Observações importantes:

a) a cada três meses deverá ser apresentado novo atestado de recolhimento do segurado à prisão, firmado pela autoridade competente, como prova de que o segurado permanece recolhido à prisão. Assim que o segurado for posto em liberdade, o dependente ou responsável deverá apresentar imediatamente o alvará de soltura.
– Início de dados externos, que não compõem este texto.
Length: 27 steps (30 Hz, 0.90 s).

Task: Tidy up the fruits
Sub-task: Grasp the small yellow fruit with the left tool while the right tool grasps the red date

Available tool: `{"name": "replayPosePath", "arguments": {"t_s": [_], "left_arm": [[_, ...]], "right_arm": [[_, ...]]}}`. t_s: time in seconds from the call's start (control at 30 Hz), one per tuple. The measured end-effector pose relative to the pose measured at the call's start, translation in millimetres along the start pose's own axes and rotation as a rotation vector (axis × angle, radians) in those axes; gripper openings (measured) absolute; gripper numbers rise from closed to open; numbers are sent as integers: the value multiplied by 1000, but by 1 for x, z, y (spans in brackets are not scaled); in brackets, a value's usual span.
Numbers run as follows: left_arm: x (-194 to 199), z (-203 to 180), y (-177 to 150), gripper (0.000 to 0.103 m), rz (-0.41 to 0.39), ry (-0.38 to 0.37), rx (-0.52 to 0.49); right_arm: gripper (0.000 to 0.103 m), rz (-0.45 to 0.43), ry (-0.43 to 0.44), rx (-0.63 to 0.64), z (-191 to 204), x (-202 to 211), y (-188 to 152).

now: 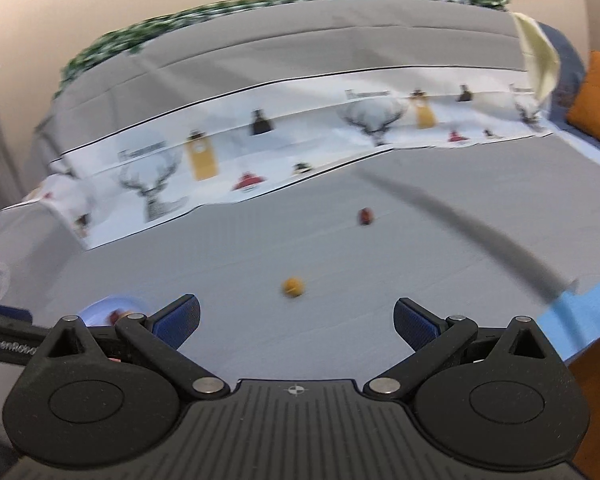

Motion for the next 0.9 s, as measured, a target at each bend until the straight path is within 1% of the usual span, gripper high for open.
{"name": "replayPosePath", "arguments": {"t_s": [0.13,0.23,0.33,0.4,0.53,0.6,0.63,0.7,0.73,0.83,0.9], "left_arm": [[-40,-37,33,103,8,-52,-38],[-77,-63,57,103,26,-64,-69],[-116,-82,78,103,55,-61,-94],[-140,-91,90,103,69,-53,-110],[-195,-103,109,103,122,-48,-130],[-220,-106,116,103,147,-29,-137],[-229,-106,119,103,150,-28,-138],[-235,-105,124,103,125,-71,-120],[-238,-103,127,103,123,-80,-108],[-243,-102,130,103,107,-90,-112],[-245,-101,131,103,104,-92,-125]], "right_arm": [[102,0,-74,-4,-40,-43,24],[102,24,-126,-15,-68,-86,38],[102,77,-139,-34,-90,-136,50],[102,102,-116,-24,-96,-171,59],[102,138,-120,4,-104,-237,77],[102,153,-117,24,-106,-271,88],[102,152,-119,36,-105,-285,93],[102,140,-125,72,-103,-311,103],[102,131,-127,84,-102,-322,107],[102,113,-124,93,-98,-352,116],[102,72,-166,118,-94,-361,118]]}}
Point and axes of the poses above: each gripper's, at about its wrist camera, not at the fingertips, and x roughly against the way its jaws point, z to its left, y to its top, the point moved 7 cm from there along -x, roughly the way its jaws point, and after that the axes turned 12 degrees about z, right-handed, at the moved point
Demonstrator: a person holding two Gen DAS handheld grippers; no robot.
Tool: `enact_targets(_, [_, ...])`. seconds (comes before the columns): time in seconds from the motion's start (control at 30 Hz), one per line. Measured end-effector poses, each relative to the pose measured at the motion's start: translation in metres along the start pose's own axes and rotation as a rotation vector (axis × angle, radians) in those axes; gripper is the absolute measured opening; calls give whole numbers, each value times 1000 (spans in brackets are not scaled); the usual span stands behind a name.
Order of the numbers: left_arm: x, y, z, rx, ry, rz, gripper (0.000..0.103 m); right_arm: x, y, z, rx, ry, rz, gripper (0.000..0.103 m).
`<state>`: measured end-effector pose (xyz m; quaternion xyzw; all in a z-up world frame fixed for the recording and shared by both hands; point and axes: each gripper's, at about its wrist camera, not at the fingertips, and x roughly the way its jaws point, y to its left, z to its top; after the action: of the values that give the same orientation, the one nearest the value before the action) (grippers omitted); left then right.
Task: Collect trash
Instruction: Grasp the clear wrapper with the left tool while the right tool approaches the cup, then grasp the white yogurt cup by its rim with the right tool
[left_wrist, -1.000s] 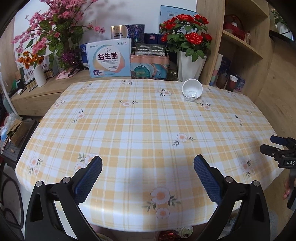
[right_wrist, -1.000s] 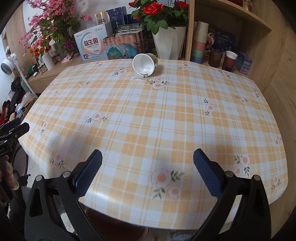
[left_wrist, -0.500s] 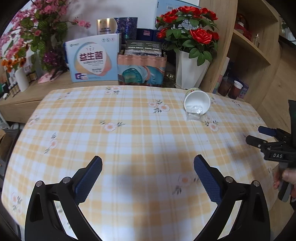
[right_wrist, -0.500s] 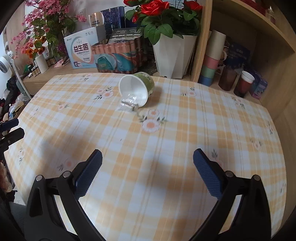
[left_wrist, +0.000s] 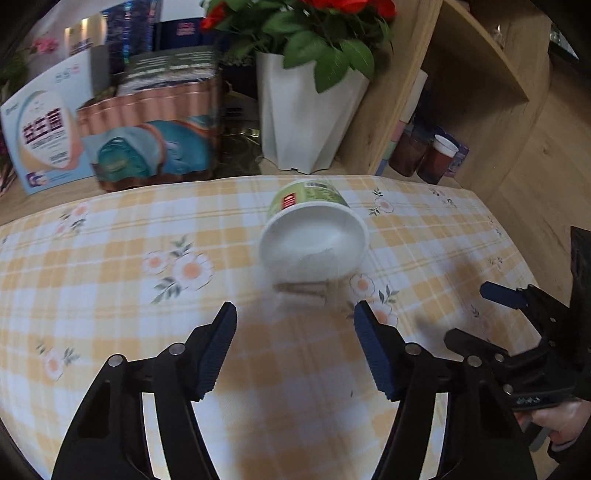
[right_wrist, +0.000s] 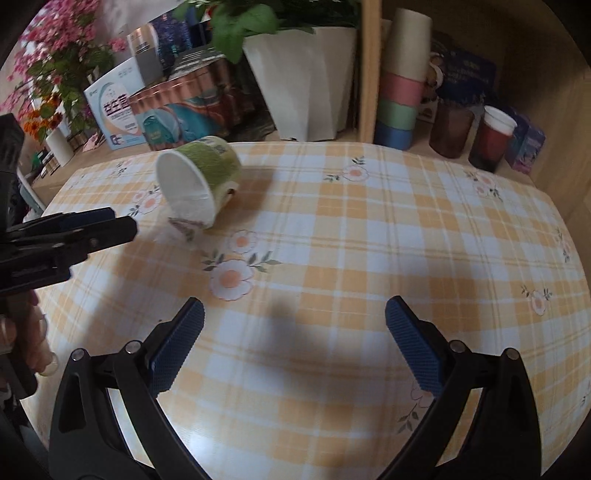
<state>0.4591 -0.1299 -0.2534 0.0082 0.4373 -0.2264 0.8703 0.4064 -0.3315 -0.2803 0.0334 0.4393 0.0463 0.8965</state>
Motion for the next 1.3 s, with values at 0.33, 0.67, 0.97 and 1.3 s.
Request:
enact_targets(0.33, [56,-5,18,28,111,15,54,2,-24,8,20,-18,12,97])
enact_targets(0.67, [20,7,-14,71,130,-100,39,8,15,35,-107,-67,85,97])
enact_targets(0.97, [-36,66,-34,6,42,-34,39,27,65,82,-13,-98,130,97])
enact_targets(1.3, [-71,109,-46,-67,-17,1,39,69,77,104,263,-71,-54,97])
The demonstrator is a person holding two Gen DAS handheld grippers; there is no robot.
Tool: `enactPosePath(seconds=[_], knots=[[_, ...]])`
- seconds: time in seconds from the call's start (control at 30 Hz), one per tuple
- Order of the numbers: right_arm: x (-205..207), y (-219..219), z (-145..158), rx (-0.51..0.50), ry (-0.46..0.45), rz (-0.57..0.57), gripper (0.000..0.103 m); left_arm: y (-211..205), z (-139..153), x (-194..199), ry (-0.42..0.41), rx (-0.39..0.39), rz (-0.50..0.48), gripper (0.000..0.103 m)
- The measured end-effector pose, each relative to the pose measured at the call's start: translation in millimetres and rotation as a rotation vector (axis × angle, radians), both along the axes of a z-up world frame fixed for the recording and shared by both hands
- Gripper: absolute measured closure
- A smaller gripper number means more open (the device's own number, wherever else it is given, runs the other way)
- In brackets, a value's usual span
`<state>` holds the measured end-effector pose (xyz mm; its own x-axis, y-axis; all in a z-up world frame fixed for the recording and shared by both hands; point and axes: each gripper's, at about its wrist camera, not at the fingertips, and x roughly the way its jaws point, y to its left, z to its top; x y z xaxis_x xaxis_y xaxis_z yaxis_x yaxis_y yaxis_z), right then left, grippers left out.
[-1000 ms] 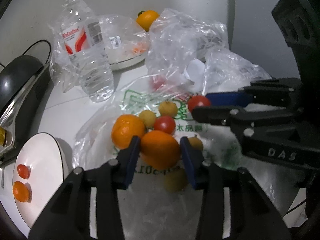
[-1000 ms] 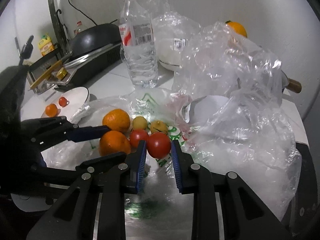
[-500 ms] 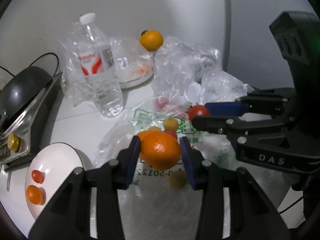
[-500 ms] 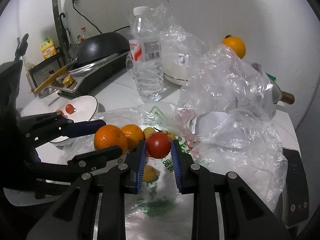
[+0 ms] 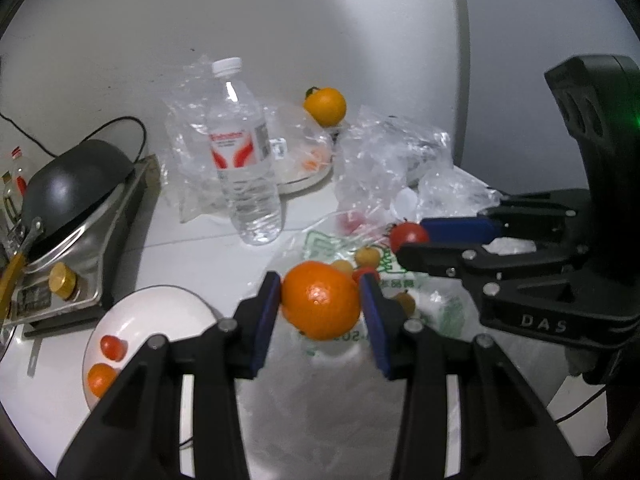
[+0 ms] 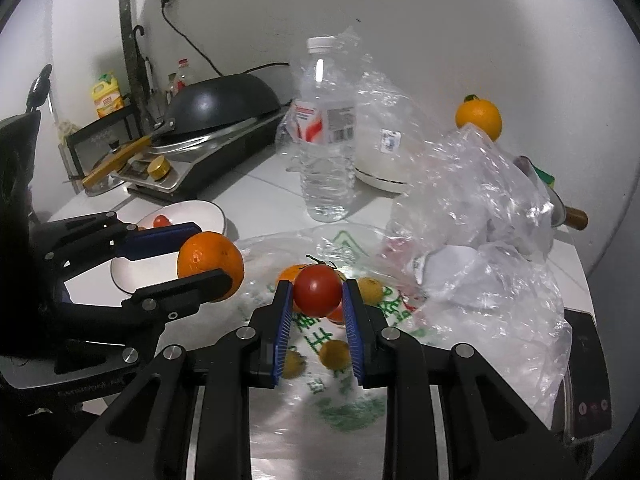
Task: Organize fruits
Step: 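Carry the mandarin and tomato in both tools over the white plate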
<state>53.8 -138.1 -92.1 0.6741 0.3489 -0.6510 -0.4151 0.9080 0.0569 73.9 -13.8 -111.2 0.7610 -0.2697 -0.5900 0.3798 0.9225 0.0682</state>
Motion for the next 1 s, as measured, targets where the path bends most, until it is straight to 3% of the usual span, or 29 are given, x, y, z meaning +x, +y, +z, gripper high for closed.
enactPosePath(seconds=[1.0], knots=[[-2, 108, -4, -0.06, 0.024, 0.131, 0.076, 123, -22, -27, 0.015, -0.025, 0.176, 0.061]])
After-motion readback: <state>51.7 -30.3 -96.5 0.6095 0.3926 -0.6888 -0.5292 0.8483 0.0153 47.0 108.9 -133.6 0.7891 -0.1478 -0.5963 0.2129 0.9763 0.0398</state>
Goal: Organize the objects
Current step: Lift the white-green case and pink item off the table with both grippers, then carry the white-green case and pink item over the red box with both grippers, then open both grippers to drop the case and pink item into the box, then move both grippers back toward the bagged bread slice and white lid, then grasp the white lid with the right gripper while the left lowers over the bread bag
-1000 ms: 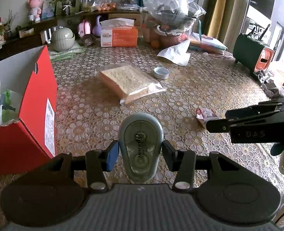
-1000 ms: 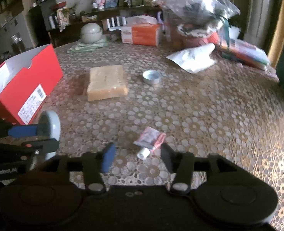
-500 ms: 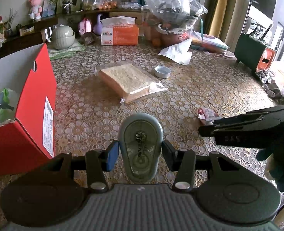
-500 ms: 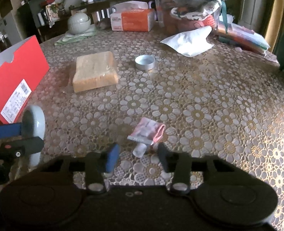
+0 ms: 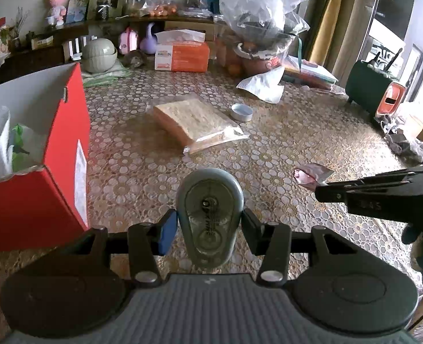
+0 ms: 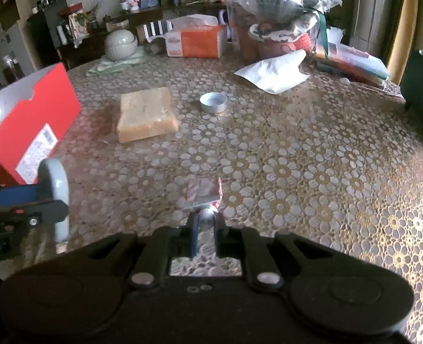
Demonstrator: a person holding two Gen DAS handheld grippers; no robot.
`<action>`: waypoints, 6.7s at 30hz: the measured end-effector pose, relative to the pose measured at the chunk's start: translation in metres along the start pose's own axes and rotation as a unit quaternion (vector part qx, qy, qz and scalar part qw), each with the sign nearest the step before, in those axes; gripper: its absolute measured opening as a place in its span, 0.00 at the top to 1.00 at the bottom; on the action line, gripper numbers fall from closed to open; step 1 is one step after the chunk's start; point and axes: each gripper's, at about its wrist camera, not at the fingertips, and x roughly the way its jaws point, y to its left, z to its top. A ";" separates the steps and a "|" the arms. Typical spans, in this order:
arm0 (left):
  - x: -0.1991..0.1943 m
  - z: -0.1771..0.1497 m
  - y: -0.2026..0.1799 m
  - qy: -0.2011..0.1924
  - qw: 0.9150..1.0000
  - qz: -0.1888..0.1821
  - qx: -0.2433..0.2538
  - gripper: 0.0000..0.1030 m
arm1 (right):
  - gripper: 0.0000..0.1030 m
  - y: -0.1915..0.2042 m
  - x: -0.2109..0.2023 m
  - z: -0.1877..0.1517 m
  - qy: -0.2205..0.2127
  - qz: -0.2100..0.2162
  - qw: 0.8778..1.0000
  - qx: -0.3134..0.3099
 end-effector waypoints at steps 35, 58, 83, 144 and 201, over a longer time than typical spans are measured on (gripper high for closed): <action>-0.154 0.008 0.144 -0.043 0.997 0.034 -0.059 0.54 | 0.90 0.191 -0.090 0.043 -0.065 0.126 0.983 -0.120; -0.140 0.056 0.249 -0.034 0.988 0.143 -0.044 0.53 | 0.90 0.300 -0.012 0.088 -0.053 0.116 0.977 -0.174; -0.045 0.055 0.288 0.086 0.980 0.182 -0.013 0.53 | 0.90 0.340 0.060 0.087 0.021 0.116 0.978 -0.175; -0.135 0.019 0.150 -0.024 0.994 0.108 -0.027 0.01 | 0.06 0.210 -0.063 0.033 -0.059 0.182 0.973 -0.127; 0.158 0.137 -0.014 0.059 0.990 0.130 -0.013 0.00 | 0.17 -0.056 0.100 0.102 -0.050 0.048 0.996 -0.051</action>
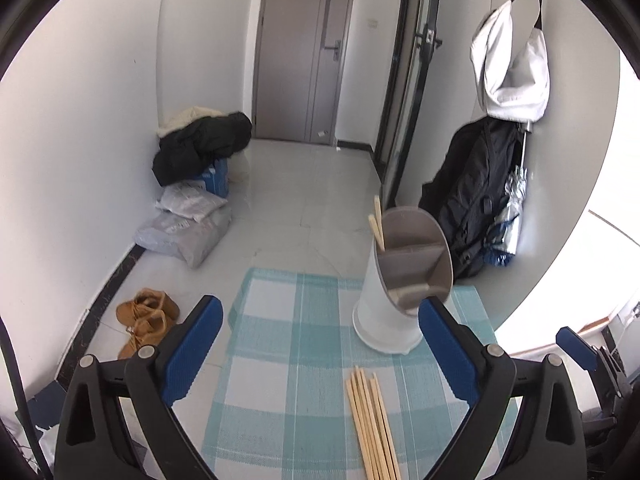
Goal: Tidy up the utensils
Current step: 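Raise the open right gripper away from the holder, then lower the right gripper onto the remaining chopsticks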
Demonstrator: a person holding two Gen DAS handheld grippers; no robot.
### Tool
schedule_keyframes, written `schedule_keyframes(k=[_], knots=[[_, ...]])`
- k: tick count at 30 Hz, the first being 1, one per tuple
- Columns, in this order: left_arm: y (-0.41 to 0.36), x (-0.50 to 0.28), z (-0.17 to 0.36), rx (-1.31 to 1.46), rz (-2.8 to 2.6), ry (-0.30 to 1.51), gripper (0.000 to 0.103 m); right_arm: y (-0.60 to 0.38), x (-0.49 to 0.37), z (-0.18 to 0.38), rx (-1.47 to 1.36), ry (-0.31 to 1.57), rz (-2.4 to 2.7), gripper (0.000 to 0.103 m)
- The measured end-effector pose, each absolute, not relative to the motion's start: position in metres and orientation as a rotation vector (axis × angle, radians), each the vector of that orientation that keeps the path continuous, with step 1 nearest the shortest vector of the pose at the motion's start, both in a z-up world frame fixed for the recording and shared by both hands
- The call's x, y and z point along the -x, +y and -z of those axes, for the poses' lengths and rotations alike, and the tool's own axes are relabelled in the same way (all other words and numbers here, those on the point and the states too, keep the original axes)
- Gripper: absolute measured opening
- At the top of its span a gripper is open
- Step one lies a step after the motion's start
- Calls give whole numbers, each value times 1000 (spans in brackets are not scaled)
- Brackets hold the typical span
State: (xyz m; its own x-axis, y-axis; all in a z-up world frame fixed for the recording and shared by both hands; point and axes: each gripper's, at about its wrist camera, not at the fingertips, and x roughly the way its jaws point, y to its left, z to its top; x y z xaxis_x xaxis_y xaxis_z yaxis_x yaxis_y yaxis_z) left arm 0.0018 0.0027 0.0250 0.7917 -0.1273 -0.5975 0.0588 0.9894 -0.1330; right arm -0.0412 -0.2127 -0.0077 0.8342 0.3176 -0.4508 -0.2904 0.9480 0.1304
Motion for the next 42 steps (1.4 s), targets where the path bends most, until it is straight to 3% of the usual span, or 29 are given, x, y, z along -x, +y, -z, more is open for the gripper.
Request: schedule_keyframes(k=[12, 22, 27, 29, 34, 37, 42], knots=[[2, -13, 33, 122, 96, 789, 96, -208, 20, 60, -14, 669, -288, 96], [21, -23, 35, 128, 51, 807, 96, -197, -11, 112, 3, 927, -294, 94], [35, -29, 41, 151, 18, 822, 96, -182, -32, 139, 56, 1047, -317, 78], [39, -30, 43, 163, 16, 835, 96, -176, -38, 146, 78, 1073, -324, 65], [49, -36, 49, 194, 3, 869, 96, -153, -44, 158, 197, 1108, -318, 63], [56, -38, 52, 217, -9, 884, 96, -142, -38, 162, 271, 1104, -315, 53], [64, -39, 53, 250, -15, 898, 96, -138, -31, 161, 289, 1108, -332, 44]])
b) o auxílio reclusão deixará de ser pago, dentre outros motivos:

I-  Com a morte do segurado e, nesse caso, o auxílio-reclusão será convertido em pensão por morte;

II-  Em caso de fuga, liberdade condicional, transferência para prisão albergue ou cumprimento da pena em regime aberto;  nesses casos o dependente deve procurar Agência da Previdência Social para solicitar cessação imediatamente do benefício. Após a recaptura do segurado, o dependente deverá fazer novo requerimento / apresentar o atestado de recolhimento à prisão para que se verifique se o segurado ainda possui qualidade de segurado, ocasião em que serão analisados novamente os critérios de concessão;

III-  Se o segurado passar a receber aposentadoria ou auxílio-doença (os dependentes e o segurado poderão optar pelo benefício mais vantajoso, mediante declaração escrita de ambas as partes);

IV-  Ao dependente que perder a qualidade (ex: filho ou irmão que se emancipar ou completar 21 anos de idade, salvo se inválido; cessação da invalidez, no caso de dependente inválido, etc);

V-  Com o fim da invalidez ou morte do dependente.

 

O auxílio-reclusão não pode ser acumulado com:

  • Renda Mensal Vitalícia;

  • Benefícios Assistencial ao Idoso e ao Portador de Deficiência;

  • Aposentadoria do recluso;

  • Abono de Permanência em Serviço do recluso;

  • Pensão Mensal Vitalícia de Seringueiro;

  • Auxílio-Doença do Segurado.

 

Para efetuar o requerimento, pode ser nomeado um procurador. Consulte também informações sobre representação legal.

O atendimento da Previdência Social é simples, gratuito e dispensa intermediários.